DES HOMMA IMMA SCHON SO GMOCHT: In Österreich haben viele Leute wahnsinnig gute Ideen zum idealen Umgang mit dem Klimawandel, aber recht wenige haben eine wirkliche Ahnung davon. Die Bullshit-Bingo-Gemeinde liebt „ESG“, „CO2-Fußabdruck“, „Dekarbonisierung“ und, mein absoluter Favorit, „Kreislaufwirtschaft“. Die Menschheit hat schon so manches erfunden: Kaffee ohne Koffein, Bier ohne Alkohol, Autos ohne Fahrer. Aber eine Kreislaufwirtschaft, ohne dass ständig unter der Anspruchslatte durchgerannt wird? Das will sich irgendwie nicht so richtig ausgehen. Was sich bei der Kreislaufwirtschaft tatsächlich im Kreis dreht, sind die ständig gleichen gut gemeinten Hinweise. Wir haben alle die Wahl zu einem der drei Typen von Entscheidern zu gehören: zu denen, die sich zum Wohle aller einsetzen und handeln, zu denen, die das nicht tun, oder zu denen, denen das alles wurscht ist.

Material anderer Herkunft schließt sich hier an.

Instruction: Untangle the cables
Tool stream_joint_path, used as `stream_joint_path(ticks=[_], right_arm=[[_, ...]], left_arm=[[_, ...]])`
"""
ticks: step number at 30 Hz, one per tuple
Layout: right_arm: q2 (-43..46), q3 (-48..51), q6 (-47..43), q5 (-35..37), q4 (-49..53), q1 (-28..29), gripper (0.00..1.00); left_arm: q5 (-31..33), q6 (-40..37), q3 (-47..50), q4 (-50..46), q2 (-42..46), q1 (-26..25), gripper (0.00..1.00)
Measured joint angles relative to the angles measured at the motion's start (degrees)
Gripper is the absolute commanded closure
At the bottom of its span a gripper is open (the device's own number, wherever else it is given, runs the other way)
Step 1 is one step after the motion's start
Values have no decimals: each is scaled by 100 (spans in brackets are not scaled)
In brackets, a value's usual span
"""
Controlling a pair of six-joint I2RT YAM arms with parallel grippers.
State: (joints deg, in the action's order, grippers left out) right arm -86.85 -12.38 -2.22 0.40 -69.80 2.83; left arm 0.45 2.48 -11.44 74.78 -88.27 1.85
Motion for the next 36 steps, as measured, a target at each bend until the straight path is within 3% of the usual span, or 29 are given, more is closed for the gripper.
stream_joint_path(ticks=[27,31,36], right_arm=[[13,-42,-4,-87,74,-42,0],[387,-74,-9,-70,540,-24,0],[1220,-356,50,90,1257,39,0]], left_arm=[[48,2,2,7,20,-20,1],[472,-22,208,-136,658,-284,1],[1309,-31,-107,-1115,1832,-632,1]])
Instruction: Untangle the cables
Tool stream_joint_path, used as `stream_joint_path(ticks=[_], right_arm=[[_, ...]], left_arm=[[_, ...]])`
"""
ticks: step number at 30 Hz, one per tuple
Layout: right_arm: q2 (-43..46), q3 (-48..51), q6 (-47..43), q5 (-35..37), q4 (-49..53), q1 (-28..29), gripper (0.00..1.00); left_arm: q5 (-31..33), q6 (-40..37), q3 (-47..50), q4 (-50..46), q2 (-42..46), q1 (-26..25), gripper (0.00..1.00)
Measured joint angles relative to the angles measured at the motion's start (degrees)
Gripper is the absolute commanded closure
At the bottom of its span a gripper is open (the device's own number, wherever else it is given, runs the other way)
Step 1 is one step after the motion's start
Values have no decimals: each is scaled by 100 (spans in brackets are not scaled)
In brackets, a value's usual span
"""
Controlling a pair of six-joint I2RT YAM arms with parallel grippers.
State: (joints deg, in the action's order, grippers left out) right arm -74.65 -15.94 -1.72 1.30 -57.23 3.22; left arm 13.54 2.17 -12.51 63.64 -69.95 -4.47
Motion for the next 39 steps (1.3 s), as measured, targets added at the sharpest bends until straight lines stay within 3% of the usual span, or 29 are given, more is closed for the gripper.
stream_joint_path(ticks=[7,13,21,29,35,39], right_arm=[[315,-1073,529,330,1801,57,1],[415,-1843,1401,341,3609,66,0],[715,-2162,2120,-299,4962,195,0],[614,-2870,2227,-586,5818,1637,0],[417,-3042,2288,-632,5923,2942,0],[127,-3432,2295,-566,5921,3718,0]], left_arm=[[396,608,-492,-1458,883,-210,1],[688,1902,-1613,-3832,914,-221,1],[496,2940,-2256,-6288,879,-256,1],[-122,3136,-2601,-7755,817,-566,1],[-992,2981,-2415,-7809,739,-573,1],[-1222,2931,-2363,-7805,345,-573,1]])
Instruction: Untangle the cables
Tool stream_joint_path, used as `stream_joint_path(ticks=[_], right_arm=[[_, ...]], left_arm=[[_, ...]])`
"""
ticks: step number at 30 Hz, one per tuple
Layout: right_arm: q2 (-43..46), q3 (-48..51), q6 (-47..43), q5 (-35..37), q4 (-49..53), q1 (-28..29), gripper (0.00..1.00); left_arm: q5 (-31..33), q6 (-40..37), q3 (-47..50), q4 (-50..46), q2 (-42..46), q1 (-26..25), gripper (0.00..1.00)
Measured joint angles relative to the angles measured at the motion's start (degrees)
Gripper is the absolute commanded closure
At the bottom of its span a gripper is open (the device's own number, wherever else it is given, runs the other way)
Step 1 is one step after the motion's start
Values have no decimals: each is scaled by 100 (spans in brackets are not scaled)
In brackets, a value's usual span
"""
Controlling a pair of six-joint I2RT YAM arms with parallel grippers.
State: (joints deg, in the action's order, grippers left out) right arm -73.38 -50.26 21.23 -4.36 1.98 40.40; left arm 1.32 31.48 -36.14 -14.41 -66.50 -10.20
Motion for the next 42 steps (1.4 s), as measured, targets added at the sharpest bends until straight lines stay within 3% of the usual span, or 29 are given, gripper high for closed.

Klima im Alleingang retten OLLS IN URDNUNG? Wer glaubt, Heavy Metal mache aggressiv, hat mich noch nicht nach einer Stunde Volksmusik erlebt. Ähnlich geht es mir bei manchen Podiumsdiskussionen zu den Themen Nachhaltigkeit und Kreislaufwirtschaft: Würde Eigenlob CO2 zurück in Sauerstoff verwandeln, könnten manche Marktplayer das Weltklima im Alleingang retten. Ich neige dann dazu, mich passiv-aggressiv zu verdrücken, um ein Knäckebrot zu essen. Dann hört man nicht, was die Menschen um einen herum sagen. Ich esse jetzt sehr viel Knäckebrot. Knäckebrot ist super.